En las vacaciones escolares de 1971 me había quedado miope luego de leer El Quijote durante mes y medio sin percatarme que el ocaso del atardecer no era la aurora de la mañana. En ese 1973 cuando me introduje en la caravana generacional de los Buendía como lector de Cien Años de Soledad, en tres apasionantes días, el tiempo y las culturas del mundo, me abrieron en un amplio horizonte sus paisajes y personajes, para comprender el compendio de los mitos y leyendas de sus relatos, descodificando el propio a través de la piedra de Roseta que nos aportó García Márquez.

En la mañana de un domingo de 1982, camino a casa de mi novia de la época en mis tiempos de estudiante de la Universidad de Los Andes, compré la habitual prensa que amenizaba el desayuno dominical. A grandes titulares reseñaba el otorgamiento del Nóbel al Gabo. El reportero de sucesos, el hombre que alguna vez comió de las sobras en París para mitigar el hambre, aquél sobreviviente de la bondad de sus amigos, el escritor sin editor, el héroe viviente que había hecho protagonista a la sencillez de nuestra cultura mágica, era reconocido por la corporación más prestigiosa del planeta.
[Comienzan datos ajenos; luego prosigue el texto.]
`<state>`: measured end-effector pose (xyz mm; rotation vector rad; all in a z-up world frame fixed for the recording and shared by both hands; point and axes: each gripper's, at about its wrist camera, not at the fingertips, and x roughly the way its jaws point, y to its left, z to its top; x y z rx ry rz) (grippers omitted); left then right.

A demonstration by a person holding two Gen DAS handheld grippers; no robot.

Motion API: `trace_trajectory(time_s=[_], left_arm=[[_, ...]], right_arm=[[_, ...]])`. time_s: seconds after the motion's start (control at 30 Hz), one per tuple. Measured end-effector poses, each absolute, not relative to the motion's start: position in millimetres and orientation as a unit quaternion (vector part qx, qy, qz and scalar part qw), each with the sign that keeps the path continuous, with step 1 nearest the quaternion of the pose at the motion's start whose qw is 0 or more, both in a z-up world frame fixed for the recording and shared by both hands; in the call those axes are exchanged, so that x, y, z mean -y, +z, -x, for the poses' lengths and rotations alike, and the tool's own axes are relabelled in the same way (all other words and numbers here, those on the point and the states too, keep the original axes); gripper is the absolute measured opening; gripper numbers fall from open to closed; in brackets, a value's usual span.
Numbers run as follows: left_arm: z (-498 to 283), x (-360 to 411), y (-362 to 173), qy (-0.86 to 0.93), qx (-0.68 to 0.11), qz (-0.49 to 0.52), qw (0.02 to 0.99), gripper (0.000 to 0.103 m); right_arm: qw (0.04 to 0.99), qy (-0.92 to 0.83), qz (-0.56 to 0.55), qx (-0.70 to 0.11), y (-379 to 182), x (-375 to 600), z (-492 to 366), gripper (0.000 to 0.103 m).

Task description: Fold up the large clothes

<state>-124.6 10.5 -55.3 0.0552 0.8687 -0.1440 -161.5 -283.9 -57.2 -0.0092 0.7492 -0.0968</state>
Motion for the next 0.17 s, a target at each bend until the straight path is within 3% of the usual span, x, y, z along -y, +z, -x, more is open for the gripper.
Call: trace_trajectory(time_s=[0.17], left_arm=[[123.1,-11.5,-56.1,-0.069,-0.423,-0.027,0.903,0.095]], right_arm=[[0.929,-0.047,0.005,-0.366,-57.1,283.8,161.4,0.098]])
Nuestra lectura ecuménica había dejado de ser solitaria. Para nosotros, el Gabo es algo más que un escritor y Cien Años de Soledad más que una novela. Constituyen su vida y su obra una experiencia personal que trascendió nuestras propias lecturas, para impregnarnos el alma con la fragancia de sus palabras, convertidas en flores de vívidas sensaciones que vencieron su mortalidad.